Work to be completed: The lines from the top of the data down to the line with "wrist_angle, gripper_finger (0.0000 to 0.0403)" should be repeated exactly, both ends included.
Provided data below:
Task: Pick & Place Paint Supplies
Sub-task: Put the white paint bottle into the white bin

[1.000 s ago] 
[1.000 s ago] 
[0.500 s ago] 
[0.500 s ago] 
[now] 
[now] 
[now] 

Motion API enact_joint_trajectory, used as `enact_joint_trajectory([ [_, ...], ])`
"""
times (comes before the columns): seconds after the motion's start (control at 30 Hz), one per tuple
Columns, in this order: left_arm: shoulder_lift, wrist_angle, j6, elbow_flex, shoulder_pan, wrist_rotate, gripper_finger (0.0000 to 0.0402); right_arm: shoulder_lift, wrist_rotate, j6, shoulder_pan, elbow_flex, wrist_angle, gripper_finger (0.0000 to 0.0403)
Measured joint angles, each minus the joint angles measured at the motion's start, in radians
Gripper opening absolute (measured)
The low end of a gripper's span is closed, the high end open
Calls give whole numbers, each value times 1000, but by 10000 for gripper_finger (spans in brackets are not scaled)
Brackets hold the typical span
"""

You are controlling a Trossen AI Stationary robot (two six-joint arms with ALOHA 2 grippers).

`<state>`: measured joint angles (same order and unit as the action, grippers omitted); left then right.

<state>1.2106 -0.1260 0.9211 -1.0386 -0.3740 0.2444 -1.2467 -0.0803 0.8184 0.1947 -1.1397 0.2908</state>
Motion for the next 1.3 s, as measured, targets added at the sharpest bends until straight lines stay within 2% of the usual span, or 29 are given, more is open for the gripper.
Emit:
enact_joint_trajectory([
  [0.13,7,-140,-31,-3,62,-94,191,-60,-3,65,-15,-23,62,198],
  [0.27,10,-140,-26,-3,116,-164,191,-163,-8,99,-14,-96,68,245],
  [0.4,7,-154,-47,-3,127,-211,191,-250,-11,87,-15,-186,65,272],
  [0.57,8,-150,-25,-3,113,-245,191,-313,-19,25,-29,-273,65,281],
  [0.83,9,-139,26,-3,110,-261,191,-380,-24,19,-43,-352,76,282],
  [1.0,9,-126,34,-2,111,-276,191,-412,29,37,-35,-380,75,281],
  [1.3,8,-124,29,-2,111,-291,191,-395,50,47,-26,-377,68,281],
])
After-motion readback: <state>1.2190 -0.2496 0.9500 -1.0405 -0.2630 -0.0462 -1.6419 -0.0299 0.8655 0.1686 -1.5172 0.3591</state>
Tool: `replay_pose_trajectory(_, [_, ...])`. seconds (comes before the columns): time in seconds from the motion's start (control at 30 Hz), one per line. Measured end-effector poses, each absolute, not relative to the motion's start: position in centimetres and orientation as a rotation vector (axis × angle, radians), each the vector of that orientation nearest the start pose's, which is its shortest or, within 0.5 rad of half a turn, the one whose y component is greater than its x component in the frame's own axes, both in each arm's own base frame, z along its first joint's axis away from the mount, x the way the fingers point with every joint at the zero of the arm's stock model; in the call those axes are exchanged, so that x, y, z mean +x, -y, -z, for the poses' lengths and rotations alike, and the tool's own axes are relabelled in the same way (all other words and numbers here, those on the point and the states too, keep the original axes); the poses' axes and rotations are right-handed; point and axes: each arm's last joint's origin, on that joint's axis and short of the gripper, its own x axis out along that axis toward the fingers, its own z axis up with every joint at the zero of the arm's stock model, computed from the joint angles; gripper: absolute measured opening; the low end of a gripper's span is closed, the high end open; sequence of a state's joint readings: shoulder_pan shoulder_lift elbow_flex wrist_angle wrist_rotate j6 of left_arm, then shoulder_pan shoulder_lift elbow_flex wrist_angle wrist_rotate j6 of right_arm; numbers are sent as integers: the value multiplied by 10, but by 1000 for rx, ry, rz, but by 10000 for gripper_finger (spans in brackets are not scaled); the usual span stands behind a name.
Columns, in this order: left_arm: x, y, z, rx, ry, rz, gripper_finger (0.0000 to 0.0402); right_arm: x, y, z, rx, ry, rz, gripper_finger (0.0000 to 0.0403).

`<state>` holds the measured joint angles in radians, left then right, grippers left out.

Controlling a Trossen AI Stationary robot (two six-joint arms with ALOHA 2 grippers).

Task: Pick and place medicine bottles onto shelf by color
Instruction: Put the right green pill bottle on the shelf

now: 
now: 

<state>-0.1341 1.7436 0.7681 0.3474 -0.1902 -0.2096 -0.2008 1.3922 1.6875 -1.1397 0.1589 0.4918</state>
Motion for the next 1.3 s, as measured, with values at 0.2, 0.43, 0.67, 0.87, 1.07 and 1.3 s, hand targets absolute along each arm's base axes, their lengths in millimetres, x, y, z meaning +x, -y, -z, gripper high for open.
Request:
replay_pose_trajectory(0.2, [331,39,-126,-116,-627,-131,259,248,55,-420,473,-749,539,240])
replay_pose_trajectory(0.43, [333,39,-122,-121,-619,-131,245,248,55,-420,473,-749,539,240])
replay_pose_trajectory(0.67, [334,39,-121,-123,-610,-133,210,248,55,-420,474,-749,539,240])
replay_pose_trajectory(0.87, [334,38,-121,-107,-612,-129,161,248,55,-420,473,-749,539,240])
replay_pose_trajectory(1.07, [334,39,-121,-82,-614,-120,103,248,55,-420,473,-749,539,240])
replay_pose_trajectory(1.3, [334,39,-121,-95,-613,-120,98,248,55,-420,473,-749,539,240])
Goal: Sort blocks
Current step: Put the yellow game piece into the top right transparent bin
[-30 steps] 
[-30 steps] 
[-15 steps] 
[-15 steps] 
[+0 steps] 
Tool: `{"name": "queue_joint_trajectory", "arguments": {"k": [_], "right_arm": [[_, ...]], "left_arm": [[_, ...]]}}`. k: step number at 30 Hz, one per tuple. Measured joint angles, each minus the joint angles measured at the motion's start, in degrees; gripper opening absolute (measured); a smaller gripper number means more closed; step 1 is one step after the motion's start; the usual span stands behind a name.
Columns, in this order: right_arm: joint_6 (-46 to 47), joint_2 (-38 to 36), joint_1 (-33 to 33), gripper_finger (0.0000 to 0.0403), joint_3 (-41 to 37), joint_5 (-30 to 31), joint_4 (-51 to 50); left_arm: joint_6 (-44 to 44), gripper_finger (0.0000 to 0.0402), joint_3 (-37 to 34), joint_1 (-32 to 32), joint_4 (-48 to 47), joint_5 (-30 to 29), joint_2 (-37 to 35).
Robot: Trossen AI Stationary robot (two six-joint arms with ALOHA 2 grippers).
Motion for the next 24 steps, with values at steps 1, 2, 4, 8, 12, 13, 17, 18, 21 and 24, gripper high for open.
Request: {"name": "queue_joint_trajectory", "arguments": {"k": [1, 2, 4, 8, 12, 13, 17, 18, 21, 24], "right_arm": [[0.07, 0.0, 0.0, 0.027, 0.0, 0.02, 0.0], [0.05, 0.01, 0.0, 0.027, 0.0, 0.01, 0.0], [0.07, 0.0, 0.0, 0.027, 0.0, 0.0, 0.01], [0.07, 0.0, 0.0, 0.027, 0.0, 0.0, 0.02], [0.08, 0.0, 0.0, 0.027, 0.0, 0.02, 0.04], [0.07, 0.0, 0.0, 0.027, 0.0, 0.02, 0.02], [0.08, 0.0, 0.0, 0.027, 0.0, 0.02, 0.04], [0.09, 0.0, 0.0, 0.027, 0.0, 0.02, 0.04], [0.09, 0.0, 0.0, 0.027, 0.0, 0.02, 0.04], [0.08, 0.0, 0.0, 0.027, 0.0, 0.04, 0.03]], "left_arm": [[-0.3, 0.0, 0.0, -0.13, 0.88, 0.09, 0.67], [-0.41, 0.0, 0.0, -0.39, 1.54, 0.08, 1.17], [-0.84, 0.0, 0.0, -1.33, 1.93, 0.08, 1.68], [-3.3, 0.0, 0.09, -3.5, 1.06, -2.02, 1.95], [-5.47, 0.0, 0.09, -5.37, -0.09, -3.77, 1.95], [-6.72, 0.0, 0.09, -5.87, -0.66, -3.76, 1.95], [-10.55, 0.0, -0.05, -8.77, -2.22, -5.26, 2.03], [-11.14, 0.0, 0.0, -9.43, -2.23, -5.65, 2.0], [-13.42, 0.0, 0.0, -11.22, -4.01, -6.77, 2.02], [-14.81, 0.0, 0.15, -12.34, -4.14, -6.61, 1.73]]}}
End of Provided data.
Answer area:
Task: Pick & Place Paint Supplies
Sub-task: Put the white paint bottle into the white bin

[1.000 s ago] 
[1.000 s ago] 
[0.500 s ago] 
[0.500 s ago] 
[now] 
[now] 
[now] 

Motion API enact_joint_trajectory, used as `enact_joint_trajectory([ [_, ...], ])`
"""
times (comes before the columns): seconds after the motion's start (control at 30 Hz), one per tuple
Columns, in this order: left_arm: shoulder_lift, wrist_angle, j6, elbow_flex, shoulder_pan, wrist_rotate, gripper_finger (0.0000 to 0.0402); right_arm: shoulder_lift, wrist_rotate, j6, shoulder_pan, elbow_flex, wrist_angle, gripper_finger (0.0000 to 0.0403)

The requested output has been produced.